**Available data**
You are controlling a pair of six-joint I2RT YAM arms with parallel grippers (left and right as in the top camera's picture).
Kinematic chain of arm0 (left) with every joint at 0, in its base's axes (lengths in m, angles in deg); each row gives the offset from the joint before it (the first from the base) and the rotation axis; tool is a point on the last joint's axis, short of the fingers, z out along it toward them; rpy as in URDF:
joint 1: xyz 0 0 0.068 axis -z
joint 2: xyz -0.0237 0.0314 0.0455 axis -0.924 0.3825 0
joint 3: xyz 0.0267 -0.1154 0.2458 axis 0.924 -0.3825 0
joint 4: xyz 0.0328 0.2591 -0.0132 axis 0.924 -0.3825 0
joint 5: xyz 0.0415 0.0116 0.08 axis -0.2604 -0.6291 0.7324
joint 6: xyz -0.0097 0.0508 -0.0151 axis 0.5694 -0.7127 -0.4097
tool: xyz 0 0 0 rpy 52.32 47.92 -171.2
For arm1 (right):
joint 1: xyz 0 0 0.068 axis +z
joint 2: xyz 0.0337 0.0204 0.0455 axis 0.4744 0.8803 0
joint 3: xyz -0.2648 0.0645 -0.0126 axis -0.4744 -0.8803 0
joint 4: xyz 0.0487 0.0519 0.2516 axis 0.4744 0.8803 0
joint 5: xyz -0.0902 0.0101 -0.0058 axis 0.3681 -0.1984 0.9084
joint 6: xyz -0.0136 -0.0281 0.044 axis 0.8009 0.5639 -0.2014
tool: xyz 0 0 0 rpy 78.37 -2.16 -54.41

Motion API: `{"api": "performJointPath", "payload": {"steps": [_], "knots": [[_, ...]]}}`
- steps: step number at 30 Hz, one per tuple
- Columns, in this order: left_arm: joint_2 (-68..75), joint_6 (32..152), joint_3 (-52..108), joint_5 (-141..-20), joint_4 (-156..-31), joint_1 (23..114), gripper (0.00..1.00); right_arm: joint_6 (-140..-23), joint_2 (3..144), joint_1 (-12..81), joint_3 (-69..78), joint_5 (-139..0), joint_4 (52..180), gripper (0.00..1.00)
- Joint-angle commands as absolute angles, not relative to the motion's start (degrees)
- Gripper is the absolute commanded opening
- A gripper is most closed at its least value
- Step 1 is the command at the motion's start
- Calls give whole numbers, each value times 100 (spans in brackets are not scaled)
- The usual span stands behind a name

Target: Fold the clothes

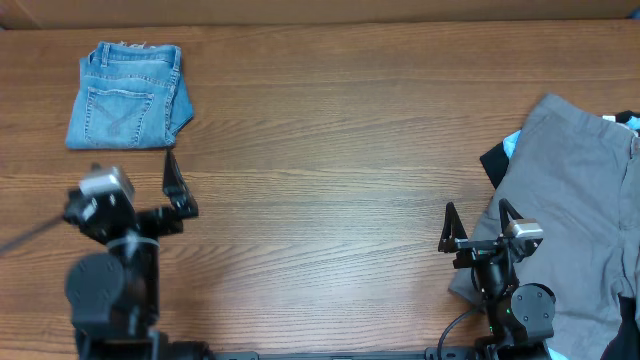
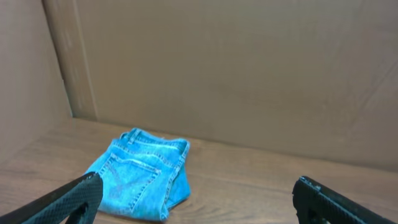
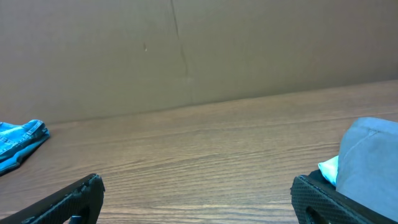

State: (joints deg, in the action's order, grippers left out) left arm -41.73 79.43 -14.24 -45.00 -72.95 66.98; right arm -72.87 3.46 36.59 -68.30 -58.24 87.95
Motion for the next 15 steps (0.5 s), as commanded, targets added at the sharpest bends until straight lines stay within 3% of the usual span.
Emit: {"api": "performJointPath", "payload": {"steps": [1, 9, 15], "knots": [[-4969, 7858, -2322, -4388, -6930, 6634, 100, -7314, 303, 3644, -6889, -5831, 8775, 100], [-6759, 8146, -4118, -4626, -6369, 6243, 100, -7314, 303, 3644, -6889, -5831, 8775, 100], [-6844, 8190, -5159, -4672, -5669, 6206, 100, -7314, 303, 3644, -6889, -5831, 8775, 100]]}}
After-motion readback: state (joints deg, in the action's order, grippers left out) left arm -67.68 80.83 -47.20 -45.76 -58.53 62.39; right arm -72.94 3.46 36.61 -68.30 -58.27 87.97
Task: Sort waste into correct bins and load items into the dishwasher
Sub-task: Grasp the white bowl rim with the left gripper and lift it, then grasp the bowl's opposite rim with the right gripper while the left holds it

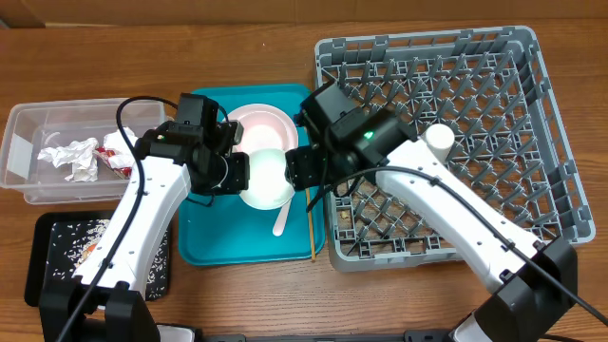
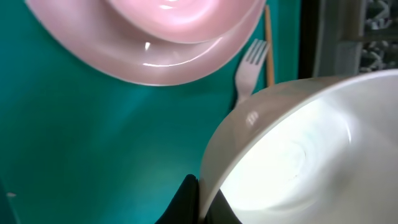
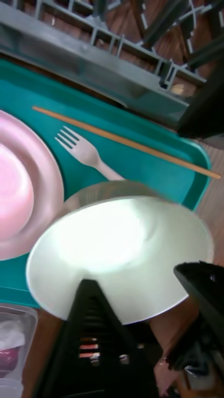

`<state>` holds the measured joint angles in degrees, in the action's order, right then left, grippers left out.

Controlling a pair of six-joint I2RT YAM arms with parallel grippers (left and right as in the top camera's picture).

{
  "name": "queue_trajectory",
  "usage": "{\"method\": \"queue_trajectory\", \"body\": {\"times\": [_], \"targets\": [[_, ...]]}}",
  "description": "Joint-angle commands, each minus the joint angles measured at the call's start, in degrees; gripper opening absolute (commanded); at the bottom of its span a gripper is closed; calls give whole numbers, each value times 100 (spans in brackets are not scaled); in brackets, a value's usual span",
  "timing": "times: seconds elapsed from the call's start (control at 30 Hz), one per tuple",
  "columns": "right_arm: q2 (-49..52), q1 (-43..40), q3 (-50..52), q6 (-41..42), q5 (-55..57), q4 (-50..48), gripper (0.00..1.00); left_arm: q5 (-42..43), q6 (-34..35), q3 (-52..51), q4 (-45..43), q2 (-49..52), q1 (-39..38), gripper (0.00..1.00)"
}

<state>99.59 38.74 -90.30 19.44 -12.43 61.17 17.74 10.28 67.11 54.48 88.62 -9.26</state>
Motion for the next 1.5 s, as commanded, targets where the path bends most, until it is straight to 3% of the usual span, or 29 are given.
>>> {"method": "queue_trajectory", "body": {"times": [0.0,0.3,0.77,0.97,1.1,1.3,1.47], "targets": [[-140,74,31,232,404,-136,57,632,-415,116,-28,-122,22,4],[197,76,31,358,490,-450,52,553,-348,118,-52,-138,-127,4],[404,79,31,352,927,-111,50,-1639,520,142,-133,-452,-975,4],[404,79,31,356,977,72,48,-1624,518,142,-131,-837,-975,4],[404,79,31,466,876,-20,38,-1622,518,142,-105,-920,-975,4],[404,79,31,463,721,-153,32,-1622,518,142,-90,-920,-975,4],[404,79,28,463,723,-186,32,-1624,518,142,-74,-920,-975,4]]}}
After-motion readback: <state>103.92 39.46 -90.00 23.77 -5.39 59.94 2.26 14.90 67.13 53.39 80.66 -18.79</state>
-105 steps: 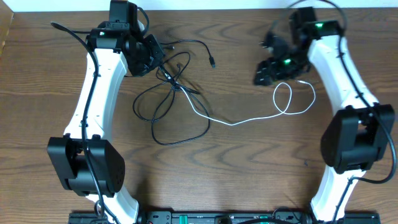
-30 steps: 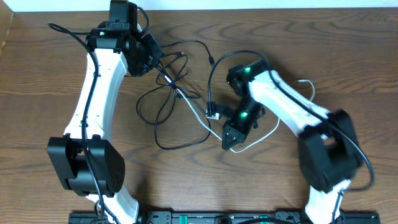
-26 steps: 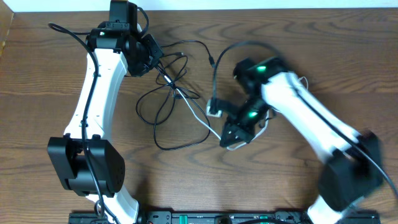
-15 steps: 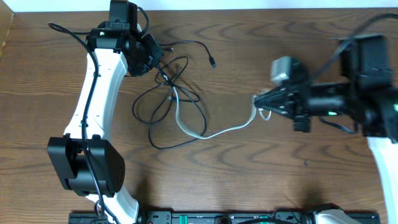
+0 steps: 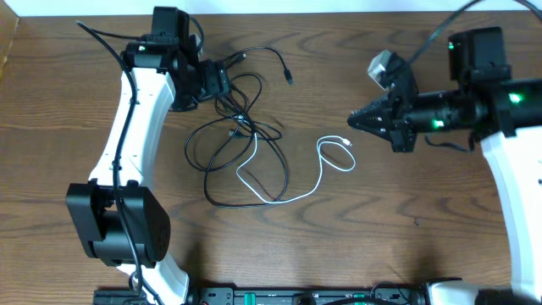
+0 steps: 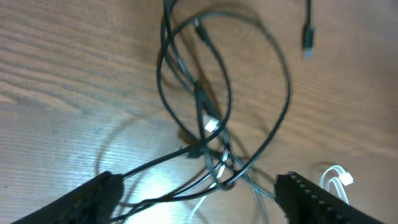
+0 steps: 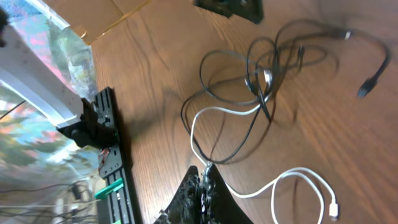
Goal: Untangle cables
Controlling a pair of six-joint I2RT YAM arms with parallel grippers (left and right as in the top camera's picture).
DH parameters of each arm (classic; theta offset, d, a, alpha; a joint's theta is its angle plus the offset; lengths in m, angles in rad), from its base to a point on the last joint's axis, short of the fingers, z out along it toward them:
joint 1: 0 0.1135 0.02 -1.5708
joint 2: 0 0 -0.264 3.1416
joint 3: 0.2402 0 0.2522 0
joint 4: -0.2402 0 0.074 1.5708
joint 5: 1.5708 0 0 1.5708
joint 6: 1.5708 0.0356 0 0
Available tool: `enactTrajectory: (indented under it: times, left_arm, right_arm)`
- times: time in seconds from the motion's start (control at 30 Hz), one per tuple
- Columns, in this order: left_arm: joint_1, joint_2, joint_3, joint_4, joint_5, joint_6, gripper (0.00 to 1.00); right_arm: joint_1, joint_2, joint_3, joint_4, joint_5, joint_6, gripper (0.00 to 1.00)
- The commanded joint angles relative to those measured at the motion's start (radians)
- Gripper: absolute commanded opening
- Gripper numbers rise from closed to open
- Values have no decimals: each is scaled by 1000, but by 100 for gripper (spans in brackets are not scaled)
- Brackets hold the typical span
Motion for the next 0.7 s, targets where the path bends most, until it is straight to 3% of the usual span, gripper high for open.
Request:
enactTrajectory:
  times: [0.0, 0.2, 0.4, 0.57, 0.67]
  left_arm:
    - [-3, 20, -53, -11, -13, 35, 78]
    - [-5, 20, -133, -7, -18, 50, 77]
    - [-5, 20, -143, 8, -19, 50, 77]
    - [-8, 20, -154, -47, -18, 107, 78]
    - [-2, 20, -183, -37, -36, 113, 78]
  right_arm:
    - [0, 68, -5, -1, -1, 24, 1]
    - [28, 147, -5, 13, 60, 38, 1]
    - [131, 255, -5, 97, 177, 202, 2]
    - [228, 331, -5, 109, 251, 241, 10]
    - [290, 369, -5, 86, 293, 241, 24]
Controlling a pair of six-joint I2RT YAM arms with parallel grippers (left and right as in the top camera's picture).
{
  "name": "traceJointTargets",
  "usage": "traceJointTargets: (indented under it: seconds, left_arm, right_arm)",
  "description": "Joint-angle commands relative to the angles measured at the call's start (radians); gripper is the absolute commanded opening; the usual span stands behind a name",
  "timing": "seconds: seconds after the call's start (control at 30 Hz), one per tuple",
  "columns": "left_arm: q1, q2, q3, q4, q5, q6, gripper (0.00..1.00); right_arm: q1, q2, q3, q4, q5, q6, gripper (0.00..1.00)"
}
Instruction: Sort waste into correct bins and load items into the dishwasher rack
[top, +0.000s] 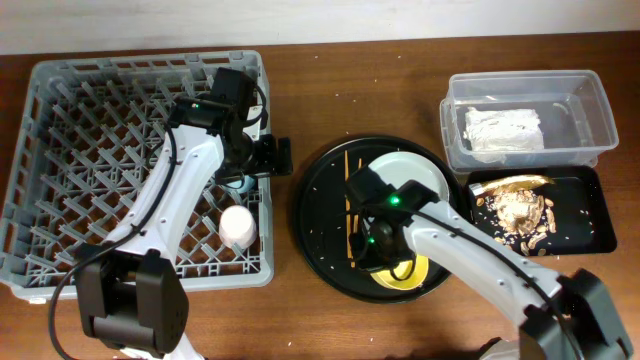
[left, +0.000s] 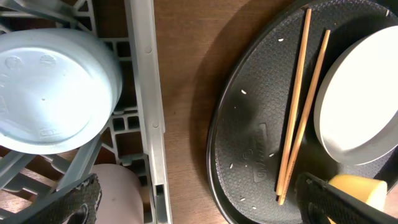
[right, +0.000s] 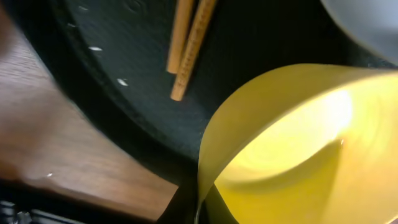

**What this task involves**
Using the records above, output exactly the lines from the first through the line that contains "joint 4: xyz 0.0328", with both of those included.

**Response to the task**
You are controlling a pair of six-joint I2RT YAM arms with parallel grippers (left and right as in the top camera's picture).
Kinematic chain of arm0 (left) with every joint at 0, in its base's axes (lengths in m, angles in deg); each row gives the offset from the joint before it (the first from the base) and the rotation axis; tool is a point on the last joint's axis, short of the fingers, z out along it toward them; rpy as in URDF:
joint 1: xyz 0 0 0.068 axis -z
joint 2: xyz -0.0237 0.0314 0.0455 axis -0.924 0.3825 0
joint 3: xyz 0.0267 -0.1154 0.2458 axis 0.924 -0.3825 0
joint 4: xyz 0.0328 0.2591 -0.0132 axis 0.924 -0.3825 0

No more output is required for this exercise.